Studies show that cloud forest temperatures will increase by around 9 degrees Fahrenheit over the next century. In turn, plants will need to migrate around 3,000 feet upslope to remain in equilibrium with temperatures by 2100.
But the forest’s migration is limited by high-altitude Andean grasslands. Humans have long burned the grassland for agricultural pastures and grazed cattle, creating a “hard limit” that is likely preventing cloud forests from penetrating the paramo — alpine tundra ecosystems. In a study of Manu National Park, Silman and colleagues found that the cloud forests had hardly moved into the grasslands, despite warming temperatures.

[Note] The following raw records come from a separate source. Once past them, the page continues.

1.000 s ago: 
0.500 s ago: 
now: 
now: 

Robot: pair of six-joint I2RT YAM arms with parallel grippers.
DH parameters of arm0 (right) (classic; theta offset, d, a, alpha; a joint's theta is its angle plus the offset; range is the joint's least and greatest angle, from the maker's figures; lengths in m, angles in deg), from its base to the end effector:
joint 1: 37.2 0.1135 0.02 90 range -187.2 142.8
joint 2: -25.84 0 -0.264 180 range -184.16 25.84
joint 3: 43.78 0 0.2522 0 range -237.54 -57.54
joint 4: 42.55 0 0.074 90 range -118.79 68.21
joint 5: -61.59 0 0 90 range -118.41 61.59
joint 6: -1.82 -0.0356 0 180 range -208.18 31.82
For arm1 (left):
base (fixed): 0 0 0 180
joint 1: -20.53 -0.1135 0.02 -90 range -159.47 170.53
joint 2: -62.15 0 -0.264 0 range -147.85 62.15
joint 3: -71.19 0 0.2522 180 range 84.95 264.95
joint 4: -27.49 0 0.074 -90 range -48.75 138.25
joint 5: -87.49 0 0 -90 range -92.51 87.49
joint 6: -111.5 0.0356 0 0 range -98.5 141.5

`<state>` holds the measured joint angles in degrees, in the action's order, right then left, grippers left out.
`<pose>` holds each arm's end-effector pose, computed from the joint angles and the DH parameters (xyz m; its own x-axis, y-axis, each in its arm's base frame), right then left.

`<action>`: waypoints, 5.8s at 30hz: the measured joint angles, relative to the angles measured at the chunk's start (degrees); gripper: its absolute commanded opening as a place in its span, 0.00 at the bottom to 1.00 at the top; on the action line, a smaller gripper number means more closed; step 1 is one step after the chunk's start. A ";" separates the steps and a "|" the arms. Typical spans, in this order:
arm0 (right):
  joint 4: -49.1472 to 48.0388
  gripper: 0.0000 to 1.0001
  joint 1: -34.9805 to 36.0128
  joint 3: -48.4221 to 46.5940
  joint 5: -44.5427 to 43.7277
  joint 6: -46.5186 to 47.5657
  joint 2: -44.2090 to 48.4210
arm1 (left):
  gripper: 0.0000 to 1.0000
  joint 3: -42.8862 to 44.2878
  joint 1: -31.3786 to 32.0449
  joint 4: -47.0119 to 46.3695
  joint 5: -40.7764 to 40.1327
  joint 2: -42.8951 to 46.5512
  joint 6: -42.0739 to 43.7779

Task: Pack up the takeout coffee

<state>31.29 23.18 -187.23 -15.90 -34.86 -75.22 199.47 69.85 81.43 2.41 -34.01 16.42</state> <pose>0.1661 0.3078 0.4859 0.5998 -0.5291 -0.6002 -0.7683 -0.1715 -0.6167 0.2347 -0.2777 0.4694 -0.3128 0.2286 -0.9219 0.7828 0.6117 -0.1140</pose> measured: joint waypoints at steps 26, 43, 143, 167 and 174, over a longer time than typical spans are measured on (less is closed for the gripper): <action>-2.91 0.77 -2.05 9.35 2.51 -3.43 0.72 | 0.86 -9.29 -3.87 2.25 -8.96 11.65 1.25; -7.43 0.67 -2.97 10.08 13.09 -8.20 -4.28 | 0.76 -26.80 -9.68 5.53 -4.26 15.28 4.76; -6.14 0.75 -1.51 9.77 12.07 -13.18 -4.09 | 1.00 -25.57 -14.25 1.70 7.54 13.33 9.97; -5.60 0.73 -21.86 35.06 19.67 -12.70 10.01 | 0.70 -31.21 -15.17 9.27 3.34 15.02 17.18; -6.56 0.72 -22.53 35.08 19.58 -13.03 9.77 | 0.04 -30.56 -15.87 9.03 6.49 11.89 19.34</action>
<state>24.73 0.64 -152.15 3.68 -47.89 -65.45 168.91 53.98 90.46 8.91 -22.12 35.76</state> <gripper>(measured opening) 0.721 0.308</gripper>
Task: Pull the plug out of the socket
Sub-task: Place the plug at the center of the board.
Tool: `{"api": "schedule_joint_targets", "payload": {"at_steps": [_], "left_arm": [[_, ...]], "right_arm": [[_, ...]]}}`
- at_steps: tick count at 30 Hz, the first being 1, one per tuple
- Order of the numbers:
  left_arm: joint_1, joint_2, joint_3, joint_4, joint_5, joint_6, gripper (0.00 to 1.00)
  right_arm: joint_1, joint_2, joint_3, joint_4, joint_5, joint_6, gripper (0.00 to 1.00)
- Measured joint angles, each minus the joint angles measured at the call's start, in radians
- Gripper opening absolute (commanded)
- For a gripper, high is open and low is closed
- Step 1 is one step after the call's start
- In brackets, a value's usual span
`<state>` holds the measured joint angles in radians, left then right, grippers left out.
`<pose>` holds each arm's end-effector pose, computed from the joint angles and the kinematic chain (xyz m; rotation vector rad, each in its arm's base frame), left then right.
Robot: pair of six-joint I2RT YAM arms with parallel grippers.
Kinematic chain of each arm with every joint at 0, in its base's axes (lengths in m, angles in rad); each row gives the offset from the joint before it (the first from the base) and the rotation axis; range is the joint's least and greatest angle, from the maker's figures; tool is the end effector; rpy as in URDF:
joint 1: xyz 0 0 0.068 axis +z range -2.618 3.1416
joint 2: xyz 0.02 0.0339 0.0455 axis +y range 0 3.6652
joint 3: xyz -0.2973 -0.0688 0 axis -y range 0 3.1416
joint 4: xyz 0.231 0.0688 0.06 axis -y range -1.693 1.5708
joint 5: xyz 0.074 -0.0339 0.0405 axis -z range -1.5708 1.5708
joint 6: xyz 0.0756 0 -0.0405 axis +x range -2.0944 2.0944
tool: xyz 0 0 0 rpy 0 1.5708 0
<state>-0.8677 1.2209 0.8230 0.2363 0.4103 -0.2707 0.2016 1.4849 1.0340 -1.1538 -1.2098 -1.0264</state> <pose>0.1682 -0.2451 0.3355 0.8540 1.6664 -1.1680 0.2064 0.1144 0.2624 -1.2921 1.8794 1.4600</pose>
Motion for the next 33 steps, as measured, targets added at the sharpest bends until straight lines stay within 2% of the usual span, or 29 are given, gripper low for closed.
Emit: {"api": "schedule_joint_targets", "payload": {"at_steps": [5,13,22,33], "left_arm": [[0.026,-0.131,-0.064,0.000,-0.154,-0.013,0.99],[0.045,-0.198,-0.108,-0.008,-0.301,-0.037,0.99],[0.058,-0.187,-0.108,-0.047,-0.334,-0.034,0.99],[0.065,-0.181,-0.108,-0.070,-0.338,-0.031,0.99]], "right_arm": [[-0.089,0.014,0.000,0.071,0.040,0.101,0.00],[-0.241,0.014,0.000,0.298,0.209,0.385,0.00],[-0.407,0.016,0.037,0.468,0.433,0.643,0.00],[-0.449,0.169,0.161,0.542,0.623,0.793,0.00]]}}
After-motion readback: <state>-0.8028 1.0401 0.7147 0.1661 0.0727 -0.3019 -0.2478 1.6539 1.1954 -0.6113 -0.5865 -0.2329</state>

“…We need to move from the paradigm of questioning if climate change is going to affect cloud forests to how quickly can we act to prevent the forecasts from becoming reality. Because the forecasts are not good. The forecasts are dire for cloud forests.”
Deforestation further threatens the world’s cloud forests. “Land conservation is critical,” Cruz said. “The amount of cloud forests that have been clear-cut for farmland is tremendous. We need to move from the paradigm of questioning if climate change is going to affect cloud forests to how quickly can we act to prevent the forecasts from becoming reality. Because the forecasts are not good. The forecasts are dire for cloud forests.”
Silman underscores the untapped scientific potential of this rare environment. “We’re just now sketching out these ecosystems. We’re discovering species at a rate undiminished from the old days—new genera of trees and large mammals. But things are changing fast enough that they’re going to go extinct before we even know they’re there.”